Introduction

In this blog post, we will explore how to solve the LeetCode problem "832" using AI. LeetCode is a popular platform for preparing for coding interviews, and with the help of AI tools like Chatmagic, we can generate solutions quickly and efficiently - helping you pass the interviews and get the job offer without having to study for months.

Problem Statement

Given an n x n binary matrix image, flip the image horizontally, then invert it, and return the resulting image. To flip an image horizontally means that each row of the image is reversed. For example, flipping [1,1,0] horizontally results in [0,1,1]. To invert an image means that each 0 is replaced by 1, and each 1 is replaced by 0. For example, inverting [0,1,1] results in [1,0,0]. Example 1: Input: image = [[1,1,0],[1,0,1],[0,0,0]] Output: [[1,0,0],[0,1,0],[1,1,1]] Explanation: First reverse each row: [[0,1,1],[1,0,1],[0,0,0]]. Then, invert the image: [[1,0,0],[0,1,0],[1,1,1]] Example 2: Input: image = [[1,1,0,0],[1,0,0,1],[0,1,1,1],[1,0,1,0]] Output: [[1,1,0,0],[0,1,1,0],[0,0,0,1],[1,0,1,0]] Explanation: First reverse each row: [[0,0,1,1],[1,0,0,1],[1,1,1,0],[0,1,0,1]]. Then invert the image: [[1,1,0,0],[0,1,1,0],[0,0,0,1],[1,0,1,0]] Constraints: n == image.length n == image[i].length 1 <= n <= 20 images[i][j] is either 0 or 1.

Explanation

• In-place reversal and inversion: Iterate through each row and reverse it in-place. While reversing, simultaneously invert each element by XORing it with 1. This avoids extra memory allocation.
  • Optimized Inversion: Use XOR operation to invert the bit without conditional statements.
  • Combined operations: Merge the reversing and inverting into a single loop for efficiency.

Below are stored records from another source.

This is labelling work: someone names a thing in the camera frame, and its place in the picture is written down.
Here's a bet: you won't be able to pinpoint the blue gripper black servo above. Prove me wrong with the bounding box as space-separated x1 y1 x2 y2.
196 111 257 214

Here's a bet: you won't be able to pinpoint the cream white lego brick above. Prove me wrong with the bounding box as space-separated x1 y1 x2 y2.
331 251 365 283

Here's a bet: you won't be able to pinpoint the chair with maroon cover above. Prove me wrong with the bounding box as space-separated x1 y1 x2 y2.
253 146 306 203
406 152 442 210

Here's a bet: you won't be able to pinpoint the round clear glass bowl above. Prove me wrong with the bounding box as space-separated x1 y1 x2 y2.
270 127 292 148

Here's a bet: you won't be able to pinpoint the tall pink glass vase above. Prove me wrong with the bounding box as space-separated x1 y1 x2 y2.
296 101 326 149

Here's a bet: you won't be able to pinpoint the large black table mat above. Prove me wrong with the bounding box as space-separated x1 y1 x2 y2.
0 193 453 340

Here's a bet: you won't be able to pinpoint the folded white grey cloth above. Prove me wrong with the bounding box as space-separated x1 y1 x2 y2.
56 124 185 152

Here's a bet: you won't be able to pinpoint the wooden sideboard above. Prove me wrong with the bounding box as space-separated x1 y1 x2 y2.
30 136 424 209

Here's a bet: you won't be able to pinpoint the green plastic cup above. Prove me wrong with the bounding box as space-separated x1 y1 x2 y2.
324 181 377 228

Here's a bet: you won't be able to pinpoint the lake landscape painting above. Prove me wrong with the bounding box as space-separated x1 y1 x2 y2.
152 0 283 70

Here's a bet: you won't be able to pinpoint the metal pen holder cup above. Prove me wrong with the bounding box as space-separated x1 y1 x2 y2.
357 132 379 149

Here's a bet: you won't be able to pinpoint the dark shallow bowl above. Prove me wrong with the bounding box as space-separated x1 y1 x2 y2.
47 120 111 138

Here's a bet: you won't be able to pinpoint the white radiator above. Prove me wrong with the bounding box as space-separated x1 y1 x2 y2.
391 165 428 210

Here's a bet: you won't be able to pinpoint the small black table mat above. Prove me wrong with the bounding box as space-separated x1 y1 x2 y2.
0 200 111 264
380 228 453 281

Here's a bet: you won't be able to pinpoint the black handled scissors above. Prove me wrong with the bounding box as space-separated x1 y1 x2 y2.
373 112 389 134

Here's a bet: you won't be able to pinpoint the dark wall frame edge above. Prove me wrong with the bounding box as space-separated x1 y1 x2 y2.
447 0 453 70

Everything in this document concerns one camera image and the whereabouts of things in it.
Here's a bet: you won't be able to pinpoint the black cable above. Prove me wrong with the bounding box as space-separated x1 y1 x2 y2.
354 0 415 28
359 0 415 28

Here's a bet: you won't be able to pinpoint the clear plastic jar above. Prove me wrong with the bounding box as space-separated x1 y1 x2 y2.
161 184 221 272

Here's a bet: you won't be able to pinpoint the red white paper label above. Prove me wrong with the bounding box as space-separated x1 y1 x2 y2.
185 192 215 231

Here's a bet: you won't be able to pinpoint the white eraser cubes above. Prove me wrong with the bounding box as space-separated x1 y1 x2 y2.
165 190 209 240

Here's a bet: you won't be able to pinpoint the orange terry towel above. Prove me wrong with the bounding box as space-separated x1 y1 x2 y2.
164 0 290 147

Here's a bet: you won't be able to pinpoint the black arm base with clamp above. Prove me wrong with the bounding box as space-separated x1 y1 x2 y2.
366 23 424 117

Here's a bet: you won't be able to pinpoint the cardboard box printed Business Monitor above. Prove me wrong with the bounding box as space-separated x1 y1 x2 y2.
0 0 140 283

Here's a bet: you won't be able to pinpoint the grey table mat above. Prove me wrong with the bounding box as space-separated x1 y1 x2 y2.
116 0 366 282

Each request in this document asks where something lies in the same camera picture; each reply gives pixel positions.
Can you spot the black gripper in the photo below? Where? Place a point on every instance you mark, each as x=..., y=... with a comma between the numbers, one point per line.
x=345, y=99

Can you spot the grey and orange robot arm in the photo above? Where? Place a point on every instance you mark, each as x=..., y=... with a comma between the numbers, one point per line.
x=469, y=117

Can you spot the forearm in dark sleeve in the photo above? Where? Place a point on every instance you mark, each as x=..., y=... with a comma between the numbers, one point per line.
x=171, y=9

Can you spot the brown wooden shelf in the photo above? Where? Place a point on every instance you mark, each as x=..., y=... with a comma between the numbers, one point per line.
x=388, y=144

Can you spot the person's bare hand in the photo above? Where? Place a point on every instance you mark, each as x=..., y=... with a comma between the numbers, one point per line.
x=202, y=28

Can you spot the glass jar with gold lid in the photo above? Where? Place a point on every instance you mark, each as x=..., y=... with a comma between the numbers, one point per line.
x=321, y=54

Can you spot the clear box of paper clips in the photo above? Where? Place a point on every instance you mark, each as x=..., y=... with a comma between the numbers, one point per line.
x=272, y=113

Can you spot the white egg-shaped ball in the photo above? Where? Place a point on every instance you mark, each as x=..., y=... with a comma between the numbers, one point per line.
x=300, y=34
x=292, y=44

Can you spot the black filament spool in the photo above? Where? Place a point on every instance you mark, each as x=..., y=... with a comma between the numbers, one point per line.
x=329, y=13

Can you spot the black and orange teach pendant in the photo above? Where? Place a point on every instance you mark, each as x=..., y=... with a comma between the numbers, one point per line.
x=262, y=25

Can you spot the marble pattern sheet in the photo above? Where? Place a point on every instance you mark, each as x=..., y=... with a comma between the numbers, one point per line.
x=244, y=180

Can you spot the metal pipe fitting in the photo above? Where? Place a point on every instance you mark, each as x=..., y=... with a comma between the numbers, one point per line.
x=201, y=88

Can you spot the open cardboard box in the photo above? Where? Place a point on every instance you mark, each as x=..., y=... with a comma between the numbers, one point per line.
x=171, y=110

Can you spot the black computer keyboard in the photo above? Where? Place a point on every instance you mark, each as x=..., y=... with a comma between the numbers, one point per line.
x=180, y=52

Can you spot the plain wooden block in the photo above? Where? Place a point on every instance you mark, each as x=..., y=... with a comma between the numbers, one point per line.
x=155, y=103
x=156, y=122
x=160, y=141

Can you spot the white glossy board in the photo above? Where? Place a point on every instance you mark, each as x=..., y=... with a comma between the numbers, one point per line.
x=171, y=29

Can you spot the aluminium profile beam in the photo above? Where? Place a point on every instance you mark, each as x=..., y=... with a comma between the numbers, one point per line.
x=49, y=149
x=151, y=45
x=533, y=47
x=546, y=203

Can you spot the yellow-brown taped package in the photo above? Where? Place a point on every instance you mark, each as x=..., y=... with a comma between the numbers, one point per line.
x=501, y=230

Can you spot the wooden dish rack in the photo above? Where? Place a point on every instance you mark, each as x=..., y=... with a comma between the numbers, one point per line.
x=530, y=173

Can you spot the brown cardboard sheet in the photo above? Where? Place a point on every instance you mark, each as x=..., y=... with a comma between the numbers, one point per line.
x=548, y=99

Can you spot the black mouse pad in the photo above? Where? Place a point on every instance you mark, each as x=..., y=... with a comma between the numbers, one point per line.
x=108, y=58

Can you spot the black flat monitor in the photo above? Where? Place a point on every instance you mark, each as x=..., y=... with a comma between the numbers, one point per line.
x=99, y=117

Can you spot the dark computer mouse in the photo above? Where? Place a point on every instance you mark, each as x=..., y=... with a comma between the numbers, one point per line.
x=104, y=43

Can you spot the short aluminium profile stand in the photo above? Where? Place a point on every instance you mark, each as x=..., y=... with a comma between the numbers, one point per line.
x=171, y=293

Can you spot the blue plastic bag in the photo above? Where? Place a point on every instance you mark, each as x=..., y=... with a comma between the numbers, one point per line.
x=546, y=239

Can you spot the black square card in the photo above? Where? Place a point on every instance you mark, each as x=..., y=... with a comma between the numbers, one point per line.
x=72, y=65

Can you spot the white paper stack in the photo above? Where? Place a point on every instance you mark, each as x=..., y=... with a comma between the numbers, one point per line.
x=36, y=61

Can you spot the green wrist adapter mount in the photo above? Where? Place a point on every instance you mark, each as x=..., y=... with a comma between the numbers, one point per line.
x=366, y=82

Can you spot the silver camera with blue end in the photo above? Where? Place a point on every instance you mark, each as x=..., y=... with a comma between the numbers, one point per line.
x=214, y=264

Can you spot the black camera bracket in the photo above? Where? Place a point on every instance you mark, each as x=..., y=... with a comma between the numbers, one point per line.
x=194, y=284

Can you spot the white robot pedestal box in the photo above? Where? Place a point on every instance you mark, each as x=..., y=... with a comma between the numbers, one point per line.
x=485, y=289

• Time Complexity: O(n*n), where n is the dimension of the square matrix.
• Space Complexity: O(1) - in-place operation

Code

    def flipAndInvertImage(image: list[list[int]]) -> list[list[int]]:
    """
    Flips the image horizontally and then inverts it.

    Args:
        image: A list of lists of integers representing the image.

    Returns:
        A list of lists of integers representing the flipped and inverted image.
    """
    for row in image:
        for i in range((len(row) + 1) // 2):
            row[i], row[len(row) - 1 - i] = row[len(row) - 1 - i] ^ 1, row[i] ^ 1
    return image